Usted tiene todo lo mío que se ha publicado, excepto el último libro, Un médico rural, una colección de breves relatos que le enviará Wolff; en cualquier caso le escribí por eso hace una semana. En prensa no hay nada, y no sé qué podría haber ahora. Todo lo que haga usted con los libros y con las traducciones estará bien, es una pena que no tengan más valor para mí de modo que, cuando los pongo en sus manos, esté expresando realmente la confianza que tengo en usted. En cambio, me alegro de que esas pocas observaciones sobre «El fogonero» que me pide me permitan hacer un pequeño sacrificio; será el anticipo de ese castigo infernal que consiste en tener que examinar una vez más la propia vida con la mirada del conocimiento, y lo peor en ello no es tener que pasar revista a las acciones evidentemente malas sino a las que en su momento uno consideró buenas.

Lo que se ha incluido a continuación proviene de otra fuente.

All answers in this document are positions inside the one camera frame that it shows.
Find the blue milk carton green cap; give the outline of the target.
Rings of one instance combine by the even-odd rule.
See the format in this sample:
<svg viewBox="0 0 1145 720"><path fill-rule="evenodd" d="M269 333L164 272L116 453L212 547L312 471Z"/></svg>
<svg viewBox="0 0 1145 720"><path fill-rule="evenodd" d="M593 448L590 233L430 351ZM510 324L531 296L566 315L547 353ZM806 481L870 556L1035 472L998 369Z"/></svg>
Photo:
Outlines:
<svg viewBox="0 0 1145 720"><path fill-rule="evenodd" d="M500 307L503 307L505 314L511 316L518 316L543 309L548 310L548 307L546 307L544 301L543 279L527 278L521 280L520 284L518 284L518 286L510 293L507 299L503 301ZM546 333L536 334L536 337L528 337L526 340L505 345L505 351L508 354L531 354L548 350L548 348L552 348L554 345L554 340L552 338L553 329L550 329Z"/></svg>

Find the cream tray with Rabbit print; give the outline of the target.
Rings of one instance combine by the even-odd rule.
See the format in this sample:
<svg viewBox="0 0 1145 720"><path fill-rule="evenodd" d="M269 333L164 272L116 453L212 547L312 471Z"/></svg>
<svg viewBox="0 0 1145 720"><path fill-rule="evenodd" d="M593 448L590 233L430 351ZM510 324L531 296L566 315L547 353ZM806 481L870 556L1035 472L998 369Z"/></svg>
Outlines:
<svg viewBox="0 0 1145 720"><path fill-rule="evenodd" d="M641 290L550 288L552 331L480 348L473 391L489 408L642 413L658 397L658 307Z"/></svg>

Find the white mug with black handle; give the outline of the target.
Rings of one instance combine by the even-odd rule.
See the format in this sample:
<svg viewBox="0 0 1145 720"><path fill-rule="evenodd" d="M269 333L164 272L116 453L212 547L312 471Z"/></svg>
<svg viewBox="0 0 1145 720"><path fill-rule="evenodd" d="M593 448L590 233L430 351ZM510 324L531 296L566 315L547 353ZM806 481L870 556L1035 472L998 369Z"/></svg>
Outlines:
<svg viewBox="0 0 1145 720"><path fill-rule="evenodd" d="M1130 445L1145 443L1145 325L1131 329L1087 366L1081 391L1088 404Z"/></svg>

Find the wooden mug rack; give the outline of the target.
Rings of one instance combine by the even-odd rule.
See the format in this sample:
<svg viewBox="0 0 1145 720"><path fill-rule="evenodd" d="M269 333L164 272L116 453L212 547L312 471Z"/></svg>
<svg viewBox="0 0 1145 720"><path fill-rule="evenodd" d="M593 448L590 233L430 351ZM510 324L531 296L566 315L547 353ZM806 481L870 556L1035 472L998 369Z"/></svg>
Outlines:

Y a pesar de todo es bueno escribir, estoy más tranquilo que hace dos horas, cuando estaba con su carta ahí fuera, en la hamaca. A un paso de distancia de mí, que seguía allí tumbado, un escarabajo había caído de espaldas y estaba desesperado, no podía enderezarse, me habría gustado ayudarle, tan fácil era; se le podía prestar visible ayuda con un paso y una patadita, pero con la carta de usted me olvidé de él, tampoco podía levantarme, fue una lagartija la que me llamó otra vez la atención sobre la vida que me rodeaba, su camino pasaba por encima del escarabajo, que ya estaba completamente inmóvil; así pues, me dije, no era un accidente sino una agonía, el extraño espectáculo de la muerte natural de un animal; pero la lagartija, al deslizarse sobre él, hizo que se incorporase; eso sí, un ratito siguió inmóvil como un muerto, pero después echó a correr con toda normalidad pared arriba. Probablemente recobré así, en cierto modo, un poco de ánimo, me levanté, bebí leche y me puse a escribirle.